■ Work instruction
Out of the material that follows, write out exactly the lines from the line with "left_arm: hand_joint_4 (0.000" to the line with "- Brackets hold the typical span", both ends included, and no others.

■ Study material
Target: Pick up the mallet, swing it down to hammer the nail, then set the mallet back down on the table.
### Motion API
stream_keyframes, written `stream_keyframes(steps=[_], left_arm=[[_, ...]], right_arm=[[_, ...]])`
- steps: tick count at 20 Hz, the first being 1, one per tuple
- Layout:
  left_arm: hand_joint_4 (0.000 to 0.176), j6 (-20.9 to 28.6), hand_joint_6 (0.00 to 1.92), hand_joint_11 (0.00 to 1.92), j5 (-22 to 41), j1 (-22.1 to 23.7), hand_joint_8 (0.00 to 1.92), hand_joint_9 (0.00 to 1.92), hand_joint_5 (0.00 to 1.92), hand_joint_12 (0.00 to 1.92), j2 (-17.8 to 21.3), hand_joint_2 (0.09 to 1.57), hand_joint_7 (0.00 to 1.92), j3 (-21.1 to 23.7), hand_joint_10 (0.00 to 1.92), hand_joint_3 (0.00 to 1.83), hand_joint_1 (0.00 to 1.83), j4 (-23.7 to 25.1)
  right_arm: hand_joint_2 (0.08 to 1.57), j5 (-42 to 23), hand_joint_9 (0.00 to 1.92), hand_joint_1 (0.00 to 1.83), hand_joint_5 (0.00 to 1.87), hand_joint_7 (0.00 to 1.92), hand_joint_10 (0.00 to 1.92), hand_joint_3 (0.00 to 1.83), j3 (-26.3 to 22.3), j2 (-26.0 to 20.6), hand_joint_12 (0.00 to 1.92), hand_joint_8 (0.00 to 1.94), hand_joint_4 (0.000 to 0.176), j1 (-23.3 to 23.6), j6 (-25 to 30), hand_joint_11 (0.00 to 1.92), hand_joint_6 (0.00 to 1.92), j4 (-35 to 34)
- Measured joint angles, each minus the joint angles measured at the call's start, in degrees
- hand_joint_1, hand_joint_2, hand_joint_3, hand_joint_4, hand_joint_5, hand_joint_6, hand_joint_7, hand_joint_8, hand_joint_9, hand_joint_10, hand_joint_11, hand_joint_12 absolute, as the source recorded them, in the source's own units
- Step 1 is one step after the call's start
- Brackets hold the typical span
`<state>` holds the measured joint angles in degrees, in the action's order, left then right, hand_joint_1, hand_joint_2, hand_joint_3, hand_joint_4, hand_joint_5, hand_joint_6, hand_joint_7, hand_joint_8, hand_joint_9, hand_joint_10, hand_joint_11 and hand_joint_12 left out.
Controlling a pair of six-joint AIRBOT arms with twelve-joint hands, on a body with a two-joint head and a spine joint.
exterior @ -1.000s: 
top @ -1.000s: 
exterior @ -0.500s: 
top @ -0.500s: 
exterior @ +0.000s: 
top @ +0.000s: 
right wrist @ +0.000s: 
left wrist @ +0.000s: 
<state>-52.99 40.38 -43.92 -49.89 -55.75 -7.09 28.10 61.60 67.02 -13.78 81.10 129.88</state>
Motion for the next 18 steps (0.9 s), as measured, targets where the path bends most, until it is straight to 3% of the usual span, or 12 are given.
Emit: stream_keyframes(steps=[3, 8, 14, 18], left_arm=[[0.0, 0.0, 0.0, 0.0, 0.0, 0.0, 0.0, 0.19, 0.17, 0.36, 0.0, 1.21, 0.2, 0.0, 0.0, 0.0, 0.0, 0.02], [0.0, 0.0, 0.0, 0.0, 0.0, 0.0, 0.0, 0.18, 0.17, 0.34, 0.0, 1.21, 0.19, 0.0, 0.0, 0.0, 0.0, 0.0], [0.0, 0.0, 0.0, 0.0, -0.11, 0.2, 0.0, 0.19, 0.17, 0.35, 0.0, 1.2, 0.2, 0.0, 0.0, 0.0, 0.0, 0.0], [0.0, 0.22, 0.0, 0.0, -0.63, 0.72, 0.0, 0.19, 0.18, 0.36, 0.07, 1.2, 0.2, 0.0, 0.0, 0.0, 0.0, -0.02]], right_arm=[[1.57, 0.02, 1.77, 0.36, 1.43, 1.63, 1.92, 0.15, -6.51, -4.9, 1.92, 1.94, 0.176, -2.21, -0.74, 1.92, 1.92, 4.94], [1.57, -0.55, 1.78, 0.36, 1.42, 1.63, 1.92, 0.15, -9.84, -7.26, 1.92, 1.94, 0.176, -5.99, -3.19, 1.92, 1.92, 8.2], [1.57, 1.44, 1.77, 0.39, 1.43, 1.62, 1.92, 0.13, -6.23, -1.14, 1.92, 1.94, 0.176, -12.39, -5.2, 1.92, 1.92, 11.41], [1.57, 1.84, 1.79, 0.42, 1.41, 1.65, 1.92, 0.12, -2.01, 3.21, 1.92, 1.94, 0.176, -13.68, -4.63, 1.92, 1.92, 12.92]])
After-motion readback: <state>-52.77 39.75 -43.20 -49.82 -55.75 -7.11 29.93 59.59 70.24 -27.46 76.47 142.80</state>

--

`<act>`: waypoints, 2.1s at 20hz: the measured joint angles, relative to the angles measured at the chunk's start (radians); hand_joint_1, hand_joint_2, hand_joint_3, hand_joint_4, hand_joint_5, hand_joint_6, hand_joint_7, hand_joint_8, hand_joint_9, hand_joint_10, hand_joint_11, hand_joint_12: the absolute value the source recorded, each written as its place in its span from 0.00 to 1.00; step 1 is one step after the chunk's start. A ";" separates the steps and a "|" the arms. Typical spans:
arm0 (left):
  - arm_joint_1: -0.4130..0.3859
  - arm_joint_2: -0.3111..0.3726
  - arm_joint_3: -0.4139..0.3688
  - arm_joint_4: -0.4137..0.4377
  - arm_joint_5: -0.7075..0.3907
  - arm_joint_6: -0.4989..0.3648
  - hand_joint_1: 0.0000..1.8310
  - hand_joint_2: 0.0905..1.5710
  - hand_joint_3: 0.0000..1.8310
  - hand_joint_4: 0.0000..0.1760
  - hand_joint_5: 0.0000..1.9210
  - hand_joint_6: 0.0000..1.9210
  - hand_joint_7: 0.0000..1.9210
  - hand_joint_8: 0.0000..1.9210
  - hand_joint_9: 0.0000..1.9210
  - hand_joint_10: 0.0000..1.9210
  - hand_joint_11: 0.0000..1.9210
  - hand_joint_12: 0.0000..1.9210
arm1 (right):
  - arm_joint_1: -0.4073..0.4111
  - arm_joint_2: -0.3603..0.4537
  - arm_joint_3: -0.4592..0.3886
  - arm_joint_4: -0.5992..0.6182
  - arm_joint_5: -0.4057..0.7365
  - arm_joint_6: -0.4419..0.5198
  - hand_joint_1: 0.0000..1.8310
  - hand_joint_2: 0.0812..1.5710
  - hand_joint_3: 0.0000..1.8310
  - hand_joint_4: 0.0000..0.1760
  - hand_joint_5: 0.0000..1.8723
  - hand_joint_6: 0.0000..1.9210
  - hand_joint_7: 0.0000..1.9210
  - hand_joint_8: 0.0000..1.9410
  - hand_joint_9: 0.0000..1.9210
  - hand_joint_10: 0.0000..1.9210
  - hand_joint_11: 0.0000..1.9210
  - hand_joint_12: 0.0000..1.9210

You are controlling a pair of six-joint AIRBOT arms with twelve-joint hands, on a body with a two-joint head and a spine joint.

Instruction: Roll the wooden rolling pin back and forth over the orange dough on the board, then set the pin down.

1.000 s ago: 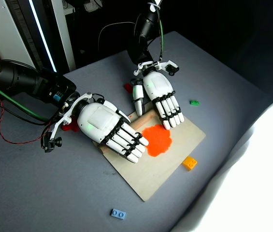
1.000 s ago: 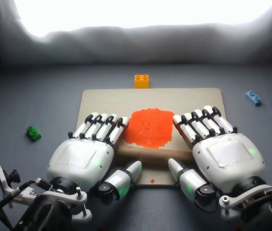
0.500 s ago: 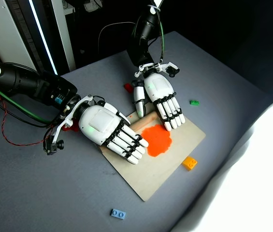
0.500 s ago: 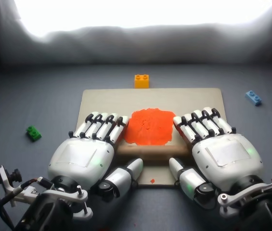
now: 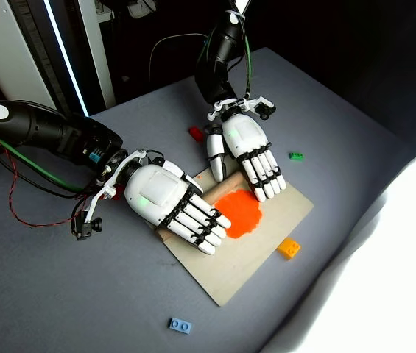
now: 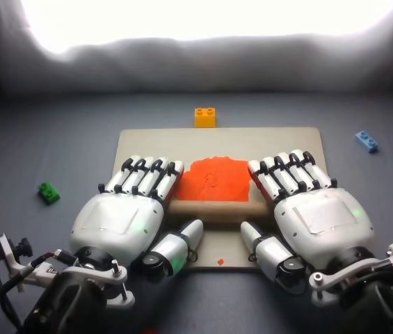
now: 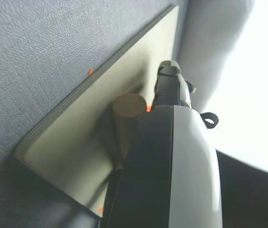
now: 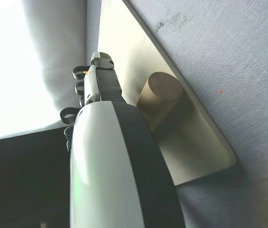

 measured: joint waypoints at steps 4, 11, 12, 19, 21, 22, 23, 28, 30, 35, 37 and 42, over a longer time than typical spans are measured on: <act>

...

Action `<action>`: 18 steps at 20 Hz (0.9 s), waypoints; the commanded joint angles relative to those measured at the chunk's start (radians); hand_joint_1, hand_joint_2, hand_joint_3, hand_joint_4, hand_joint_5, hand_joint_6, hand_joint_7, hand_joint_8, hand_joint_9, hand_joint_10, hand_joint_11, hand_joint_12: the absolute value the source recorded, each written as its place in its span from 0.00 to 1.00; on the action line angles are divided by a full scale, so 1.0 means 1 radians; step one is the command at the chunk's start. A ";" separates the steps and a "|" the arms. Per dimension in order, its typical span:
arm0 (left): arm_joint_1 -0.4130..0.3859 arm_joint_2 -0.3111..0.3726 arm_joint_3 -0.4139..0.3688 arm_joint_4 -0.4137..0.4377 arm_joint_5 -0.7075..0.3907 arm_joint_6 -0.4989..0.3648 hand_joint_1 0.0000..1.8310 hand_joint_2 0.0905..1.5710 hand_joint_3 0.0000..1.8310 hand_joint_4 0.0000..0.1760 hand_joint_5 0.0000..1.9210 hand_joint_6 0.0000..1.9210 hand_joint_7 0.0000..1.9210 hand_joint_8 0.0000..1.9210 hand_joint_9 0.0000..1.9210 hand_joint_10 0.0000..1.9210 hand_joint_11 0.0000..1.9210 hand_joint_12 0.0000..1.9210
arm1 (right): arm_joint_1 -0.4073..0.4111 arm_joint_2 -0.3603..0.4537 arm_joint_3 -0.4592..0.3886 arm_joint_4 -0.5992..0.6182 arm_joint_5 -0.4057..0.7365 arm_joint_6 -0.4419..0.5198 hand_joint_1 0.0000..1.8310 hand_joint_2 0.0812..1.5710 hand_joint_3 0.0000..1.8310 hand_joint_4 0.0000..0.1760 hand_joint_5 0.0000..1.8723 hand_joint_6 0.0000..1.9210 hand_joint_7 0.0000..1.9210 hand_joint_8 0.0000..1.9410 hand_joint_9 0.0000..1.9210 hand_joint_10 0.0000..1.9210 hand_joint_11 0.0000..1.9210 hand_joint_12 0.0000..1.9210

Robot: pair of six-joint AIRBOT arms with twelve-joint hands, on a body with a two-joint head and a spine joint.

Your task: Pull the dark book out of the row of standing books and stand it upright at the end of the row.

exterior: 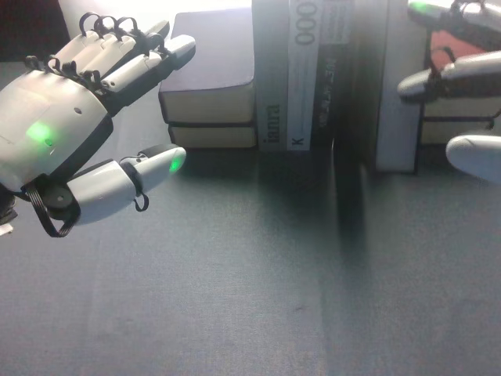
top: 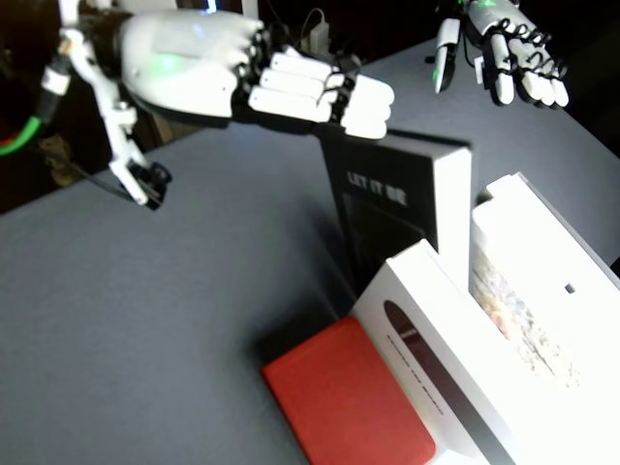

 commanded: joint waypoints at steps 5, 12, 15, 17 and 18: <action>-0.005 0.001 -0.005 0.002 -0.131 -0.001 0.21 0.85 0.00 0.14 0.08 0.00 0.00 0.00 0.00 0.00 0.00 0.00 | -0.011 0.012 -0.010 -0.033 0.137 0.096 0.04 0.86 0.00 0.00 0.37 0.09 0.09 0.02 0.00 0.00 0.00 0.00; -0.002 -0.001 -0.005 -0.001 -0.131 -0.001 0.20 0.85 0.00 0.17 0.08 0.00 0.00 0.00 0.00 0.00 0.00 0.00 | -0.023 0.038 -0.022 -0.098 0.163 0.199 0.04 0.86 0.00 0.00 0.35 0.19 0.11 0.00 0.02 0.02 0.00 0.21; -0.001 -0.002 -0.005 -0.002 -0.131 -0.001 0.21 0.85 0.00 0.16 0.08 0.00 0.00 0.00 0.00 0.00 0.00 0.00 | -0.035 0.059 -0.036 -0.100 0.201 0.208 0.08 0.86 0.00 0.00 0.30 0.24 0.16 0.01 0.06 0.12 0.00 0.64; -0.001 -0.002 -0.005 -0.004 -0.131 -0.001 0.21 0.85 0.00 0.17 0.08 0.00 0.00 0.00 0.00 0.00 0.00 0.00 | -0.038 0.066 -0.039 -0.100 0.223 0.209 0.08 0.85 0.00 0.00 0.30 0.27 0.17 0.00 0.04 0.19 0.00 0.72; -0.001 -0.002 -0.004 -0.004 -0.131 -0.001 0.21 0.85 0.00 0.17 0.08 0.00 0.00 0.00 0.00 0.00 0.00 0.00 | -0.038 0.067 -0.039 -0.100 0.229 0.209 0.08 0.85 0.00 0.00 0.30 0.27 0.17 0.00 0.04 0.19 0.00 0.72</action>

■ Answer to this exercise
  left_arm: hand_joint_4 (0.000 to 0.176), j6 (-20.9 to 28.6), hand_joint_6 (0.00 to 1.92), hand_joint_11 (0.00 to 1.92), j5 (-22 to 41), j1 (-22.1 to 23.7), hand_joint_8 (0.00 to 1.92), hand_joint_9 (0.00 to 1.92), hand_joint_5 (0.00 to 1.92), hand_joint_12 (0.00 to 1.92), j2 (-17.8 to 21.3), hand_joint_2 (0.09 to 1.57), hand_joint_7 (0.00 to 1.92), j3 (-21.1 to 23.7), hand_joint_10 (0.00 to 1.92), hand_joint_3 (0.00 to 1.83), hand_joint_1 (0.00 to 1.83), j4 (-23.7 to 25.1)
  right_arm: hand_joint_2 (0.08 to 1.57), j5 (-42 to 23), hand_joint_9 (0.00 to 1.92), hand_joint_1 (0.00 to 1.83), hand_joint_5 (0.00 to 1.87), hand_joint_7 (0.00 to 1.92), hand_joint_10 (0.00 to 1.92), hand_joint_3 (0.00 to 1.83), j3 (-26.3 to 22.3), j2 (-26.0 to 20.6), hand_joint_12 (0.00 to 1.92), hand_joint_8 (0.00 to 1.94), hand_joint_4 (0.000 to 0.176), j1 (-23.3 to 23.6), j6 (-25 to 30), hand_joint_11 (0.00 to 1.92), hand_joint_6 (0.00 to 1.92), j4 (-35 to 34)
- Measured joint angles, each minus the joint angles measured at the call's start, in degrees
- hand_joint_1, hand_joint_2, hand_joint_3, hand_joint_4, hand_joint_5, hand_joint_6, hand_joint_7, hand_joint_8, hand_joint_9, hand_joint_10, hand_joint_11, hand_joint_12 absolute, as the source recorded them, in the source's own units
- Step 1 is one step after the call's start
- Brackets hold the typical span

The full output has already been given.